On 17 October 2024, ITCAN’s court-appointed mediator and monitor filed a proposed plan of compromise and arrangement in the
Ontario Superior Court of Justice. Substantially similar proposed plans were also filed for Rothmans, Benson & Hedges Inc. (a subsidiary
of Philip Morris International Inc.) and JTI-Macdonald Corp. (a subsidiary of Japan Tobacco International) (collectively, the Proposed
Plans).
On 31 October 2024, the court granted certain orders pursuant to which the Proposed Plans were accepted for filing. On 12 December
2024, the Proposed Plans were approved by the requisite majorities of the creditors.
Under the Proposed Plans, if ultimately sanctioned and implemented, ITCAN, Rothmans, Benson & Hedges Inc. and JTI-Macdonald Corp.
would collectively pay an aggregate settlement amount of CAD$32.5 billion (£18.0 billion).

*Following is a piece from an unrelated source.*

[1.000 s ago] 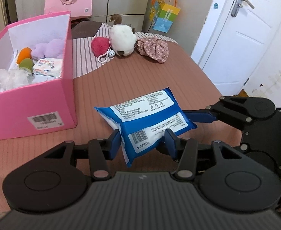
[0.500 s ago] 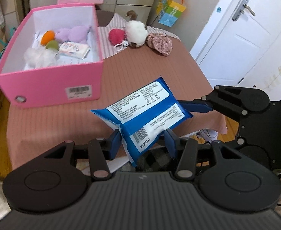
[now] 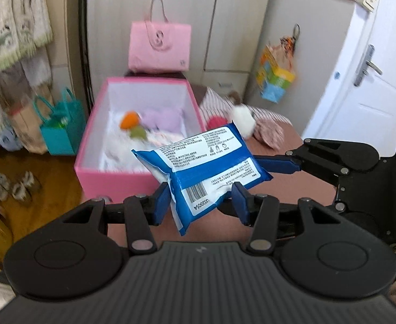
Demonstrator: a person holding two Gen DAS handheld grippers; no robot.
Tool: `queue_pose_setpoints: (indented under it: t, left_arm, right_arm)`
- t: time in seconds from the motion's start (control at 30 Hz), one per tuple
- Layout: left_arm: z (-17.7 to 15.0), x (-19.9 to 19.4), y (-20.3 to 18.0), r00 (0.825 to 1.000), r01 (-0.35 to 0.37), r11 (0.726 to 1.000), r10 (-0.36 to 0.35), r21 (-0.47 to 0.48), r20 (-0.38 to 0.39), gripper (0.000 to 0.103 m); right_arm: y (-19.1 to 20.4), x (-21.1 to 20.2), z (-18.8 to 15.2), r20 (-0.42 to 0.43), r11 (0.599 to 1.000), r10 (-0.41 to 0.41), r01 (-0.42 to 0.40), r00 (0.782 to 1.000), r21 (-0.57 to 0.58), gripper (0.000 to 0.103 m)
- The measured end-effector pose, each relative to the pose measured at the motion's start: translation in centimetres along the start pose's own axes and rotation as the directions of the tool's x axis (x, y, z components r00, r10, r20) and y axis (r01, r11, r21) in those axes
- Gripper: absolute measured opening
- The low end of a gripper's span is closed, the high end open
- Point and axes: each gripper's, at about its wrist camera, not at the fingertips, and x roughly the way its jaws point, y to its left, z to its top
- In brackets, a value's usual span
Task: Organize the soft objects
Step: 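Lift the blue wet-wipe pack with the left gripper and carry it over the box, then open the left gripper to drop the blue pack into the box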
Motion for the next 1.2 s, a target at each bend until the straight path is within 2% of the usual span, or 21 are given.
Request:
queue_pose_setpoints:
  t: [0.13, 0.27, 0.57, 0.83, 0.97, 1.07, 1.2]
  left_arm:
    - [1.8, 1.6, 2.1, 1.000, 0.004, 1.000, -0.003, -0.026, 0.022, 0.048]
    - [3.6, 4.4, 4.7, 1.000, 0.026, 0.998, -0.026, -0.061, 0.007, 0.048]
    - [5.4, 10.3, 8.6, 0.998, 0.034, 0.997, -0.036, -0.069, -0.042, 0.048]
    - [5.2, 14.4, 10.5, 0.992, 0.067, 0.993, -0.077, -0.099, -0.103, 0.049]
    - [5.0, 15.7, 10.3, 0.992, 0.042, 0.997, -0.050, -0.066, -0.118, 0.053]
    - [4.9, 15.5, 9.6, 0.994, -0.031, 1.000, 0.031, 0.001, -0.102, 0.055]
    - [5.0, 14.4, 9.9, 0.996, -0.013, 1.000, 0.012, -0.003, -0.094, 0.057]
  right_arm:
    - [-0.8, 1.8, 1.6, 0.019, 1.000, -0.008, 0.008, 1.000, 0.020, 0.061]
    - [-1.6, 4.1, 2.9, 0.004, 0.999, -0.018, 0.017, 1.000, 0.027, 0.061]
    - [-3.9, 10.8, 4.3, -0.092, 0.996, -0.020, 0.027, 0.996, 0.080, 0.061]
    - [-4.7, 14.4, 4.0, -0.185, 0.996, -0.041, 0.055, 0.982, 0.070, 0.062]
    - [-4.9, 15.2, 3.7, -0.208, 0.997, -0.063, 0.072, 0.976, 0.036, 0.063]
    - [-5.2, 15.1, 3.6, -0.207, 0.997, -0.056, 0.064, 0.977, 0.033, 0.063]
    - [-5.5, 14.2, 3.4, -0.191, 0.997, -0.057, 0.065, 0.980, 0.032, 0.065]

If the Proposed Plans to settle all outstanding and future Canadian tobacco litigation are sanctioned and implemented, ITCAN is required
to pay an upfront amount into the settlement fund as explained in note 24. In addition, ITCAN is required to make annual payments based
on a percentage of net income after tax generated from all sources, excluding New Categories, until the aggregate settlement amount is
paid (see note 24).
A provision of £6,203 million has been recognised in 2024 in relation to the above liabilities. The charge has been included in other
operating expenses and treated as an adjusting item in 2024.
(d) Litigation costs
Included in other operating expenses and reported in various accounts based on the nature of the expense are costs that are collectively
analysed as litigation costs. Certain litigation costs are reported as adjusting items and predominantly relate to health-related claims,
including Engle progeny. These litigation costs were £157 million (2023: £96 million; 2022: £170 million). Included in 2024 is a NPM credit of
£2 million recognised for the settlement with the state of Idaho and a credit of £18 million related to the Washington portion of the 2004
NPM adjustment award.
In 2023, an NPM credit of £6 million was recognised for the settlement with the state of Iowa.

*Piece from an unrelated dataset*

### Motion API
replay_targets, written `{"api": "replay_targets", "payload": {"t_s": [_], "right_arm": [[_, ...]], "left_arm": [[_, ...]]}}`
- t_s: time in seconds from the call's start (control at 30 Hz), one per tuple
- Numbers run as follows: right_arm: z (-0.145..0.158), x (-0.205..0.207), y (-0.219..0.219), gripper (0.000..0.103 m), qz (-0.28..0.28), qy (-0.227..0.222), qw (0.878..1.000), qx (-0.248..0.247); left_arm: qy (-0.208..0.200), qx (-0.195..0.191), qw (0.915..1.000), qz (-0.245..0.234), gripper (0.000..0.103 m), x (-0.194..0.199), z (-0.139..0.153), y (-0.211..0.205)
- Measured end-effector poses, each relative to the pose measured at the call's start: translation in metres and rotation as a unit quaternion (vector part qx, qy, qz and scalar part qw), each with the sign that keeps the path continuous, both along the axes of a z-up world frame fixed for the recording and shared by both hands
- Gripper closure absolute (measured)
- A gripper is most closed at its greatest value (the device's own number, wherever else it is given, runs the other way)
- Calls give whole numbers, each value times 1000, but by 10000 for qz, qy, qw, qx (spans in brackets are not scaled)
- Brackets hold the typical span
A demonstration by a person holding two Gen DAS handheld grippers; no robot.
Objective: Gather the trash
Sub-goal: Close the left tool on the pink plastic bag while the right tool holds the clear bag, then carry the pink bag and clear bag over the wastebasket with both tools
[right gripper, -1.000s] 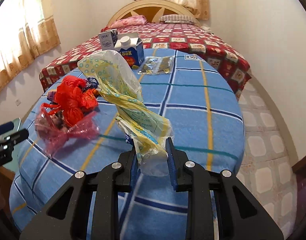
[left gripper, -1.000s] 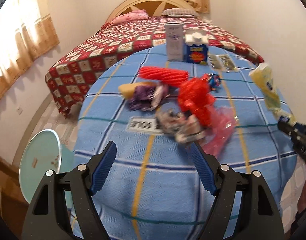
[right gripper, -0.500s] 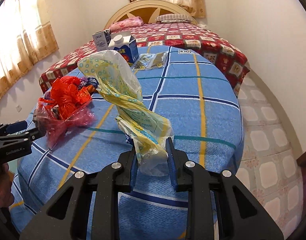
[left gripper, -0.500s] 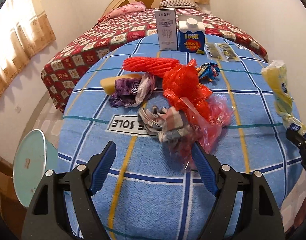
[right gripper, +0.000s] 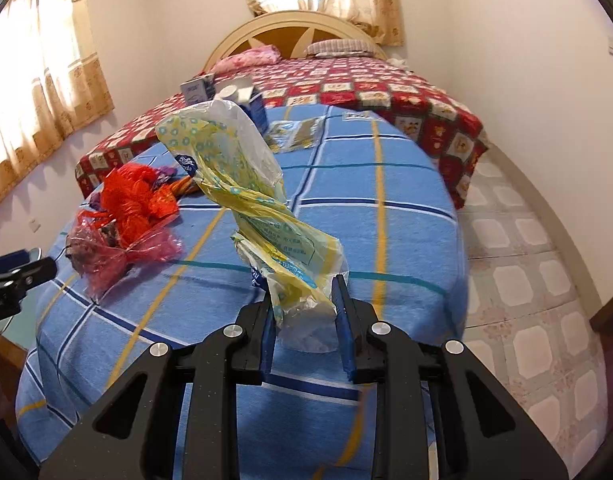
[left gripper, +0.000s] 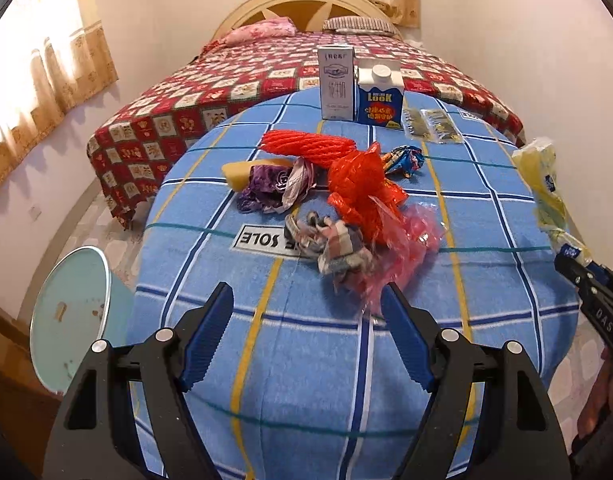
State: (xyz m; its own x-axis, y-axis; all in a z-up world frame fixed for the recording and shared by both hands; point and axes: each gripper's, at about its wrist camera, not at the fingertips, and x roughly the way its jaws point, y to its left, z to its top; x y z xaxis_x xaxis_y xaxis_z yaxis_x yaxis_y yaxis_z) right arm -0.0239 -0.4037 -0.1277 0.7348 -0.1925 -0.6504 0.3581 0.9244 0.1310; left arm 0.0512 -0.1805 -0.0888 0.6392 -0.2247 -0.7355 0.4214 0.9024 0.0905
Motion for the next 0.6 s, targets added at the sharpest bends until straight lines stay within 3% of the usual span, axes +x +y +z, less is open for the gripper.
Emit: {"api": "replay_targets", "payload": {"t_s": [0.2,0.27,0.5,0.6], "right_arm": [[-11,-5,-10,76,-133,97,9998,88],[-11,-6,-9,76,-137,86,9999,48],[-10,-4,-5,76,-67,21,10000,68],[-6,-1,0,76,12,0,10000,24]], "left_arm": [[-168,135,9991,-355,30,-18,-5,-24],[-184,225,9985,-458,38,-14,-12,-38],[347,185,9975,-579,102,8,-33,-51],[183,142,9978,-628,103,3,-22,-43]]}}
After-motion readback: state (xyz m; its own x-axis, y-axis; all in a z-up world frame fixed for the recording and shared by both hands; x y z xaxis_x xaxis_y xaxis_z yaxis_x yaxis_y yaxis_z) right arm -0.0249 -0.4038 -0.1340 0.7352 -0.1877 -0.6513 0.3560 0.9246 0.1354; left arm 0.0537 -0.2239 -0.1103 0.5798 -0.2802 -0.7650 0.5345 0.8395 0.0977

In 2022, the Group received £26 million of NPM credits related to a favourable resolution in respect of MSA litigation in the state of Illinois.

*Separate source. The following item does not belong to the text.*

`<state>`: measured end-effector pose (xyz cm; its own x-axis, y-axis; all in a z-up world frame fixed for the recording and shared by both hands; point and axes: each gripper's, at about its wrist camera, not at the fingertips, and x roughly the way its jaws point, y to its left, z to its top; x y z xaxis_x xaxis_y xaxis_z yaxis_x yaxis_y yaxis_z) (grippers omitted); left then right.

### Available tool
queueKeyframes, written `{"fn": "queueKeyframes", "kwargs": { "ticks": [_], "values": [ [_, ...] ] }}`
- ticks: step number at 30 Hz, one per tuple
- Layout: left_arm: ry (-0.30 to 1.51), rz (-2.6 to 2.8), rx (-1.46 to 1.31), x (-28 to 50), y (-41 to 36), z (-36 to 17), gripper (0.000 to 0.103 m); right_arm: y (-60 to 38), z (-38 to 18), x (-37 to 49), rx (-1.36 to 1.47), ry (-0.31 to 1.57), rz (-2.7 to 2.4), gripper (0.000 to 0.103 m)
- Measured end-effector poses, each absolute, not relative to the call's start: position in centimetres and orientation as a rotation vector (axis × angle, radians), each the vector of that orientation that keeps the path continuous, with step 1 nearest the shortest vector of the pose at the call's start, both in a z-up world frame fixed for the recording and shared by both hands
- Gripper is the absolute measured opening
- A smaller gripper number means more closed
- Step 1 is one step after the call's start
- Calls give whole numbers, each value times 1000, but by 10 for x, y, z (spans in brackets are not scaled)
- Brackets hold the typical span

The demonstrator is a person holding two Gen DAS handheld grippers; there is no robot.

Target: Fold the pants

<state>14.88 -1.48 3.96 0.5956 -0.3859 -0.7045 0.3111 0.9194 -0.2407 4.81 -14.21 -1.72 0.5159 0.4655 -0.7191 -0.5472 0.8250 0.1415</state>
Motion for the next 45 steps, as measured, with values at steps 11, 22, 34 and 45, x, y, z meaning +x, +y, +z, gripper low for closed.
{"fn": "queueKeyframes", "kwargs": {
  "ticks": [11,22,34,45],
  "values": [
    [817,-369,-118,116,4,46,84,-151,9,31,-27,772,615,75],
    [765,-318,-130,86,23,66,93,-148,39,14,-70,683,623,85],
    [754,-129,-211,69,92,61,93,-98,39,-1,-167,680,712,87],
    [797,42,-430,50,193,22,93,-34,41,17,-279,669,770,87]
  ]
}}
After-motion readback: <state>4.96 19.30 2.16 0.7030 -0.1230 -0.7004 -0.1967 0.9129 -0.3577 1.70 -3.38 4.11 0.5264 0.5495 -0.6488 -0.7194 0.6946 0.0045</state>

(e) Research and development
Total research and development costs, including employee benefit costs and depreciation, are £380 million (2023: £408 million;
2022: £323 million).
(f) Loss on disposal of businesses
BAT Russia
On 13 September 2023, the Group disposed of its Russian and Belarusian businesses in compliance with international and local laws. The
Group had two subsidiaries in Russia ("BAT Russia"), being JSC British American Tobacco-SPb and JSC 'International Tobacco Marketing
Services', and one subsidiary in Belarus, International Tobacco Marketing Services BY. As explained in note 27(d)(i), net held-for-sale
assets of £770 million were disposed of for proceeds of £425 million, with an impairment charge of £345 million recorded at that time.
As discussed in note 6(j), the impairment charge recognised in 2022 of £554 million (net of £14 million utilised during the year) was
reversed and offset by the above mentioned £345 million recorded at the date of sale, with a net reversal of impairment recognised of
£195 million.
The loss on disposal of businesses included within other operating expenses and recognised as an adjusting item in 2023 was a charge of
£548 million and included £554 million of foreign exchange reclassified from other comprehensive income (note 22(c)(i)) and associated
costs of £3 million partially offset by a realised foreign exchange gain on the proceeds received of £9 million.
The total net impact after the partial reversal and loss on disposal recognised in 2023 was therefore £353 million.
BAT Pars
On 6 August 2021, the Group disposed of its Iranian subsidiary, B.A.T. Pars Company PJSC (BAT Pars). In 2022, as a result of the unwind of
discounting on the deferred proceeds and a true-up on the completion of accounts, a credit of £6 million was recognised within other
operating expenses as an adjusting item. In 2023, a credit of £2 million arising from the revaluation of the receivable was recognised within
other operating expenses as an adjusting item.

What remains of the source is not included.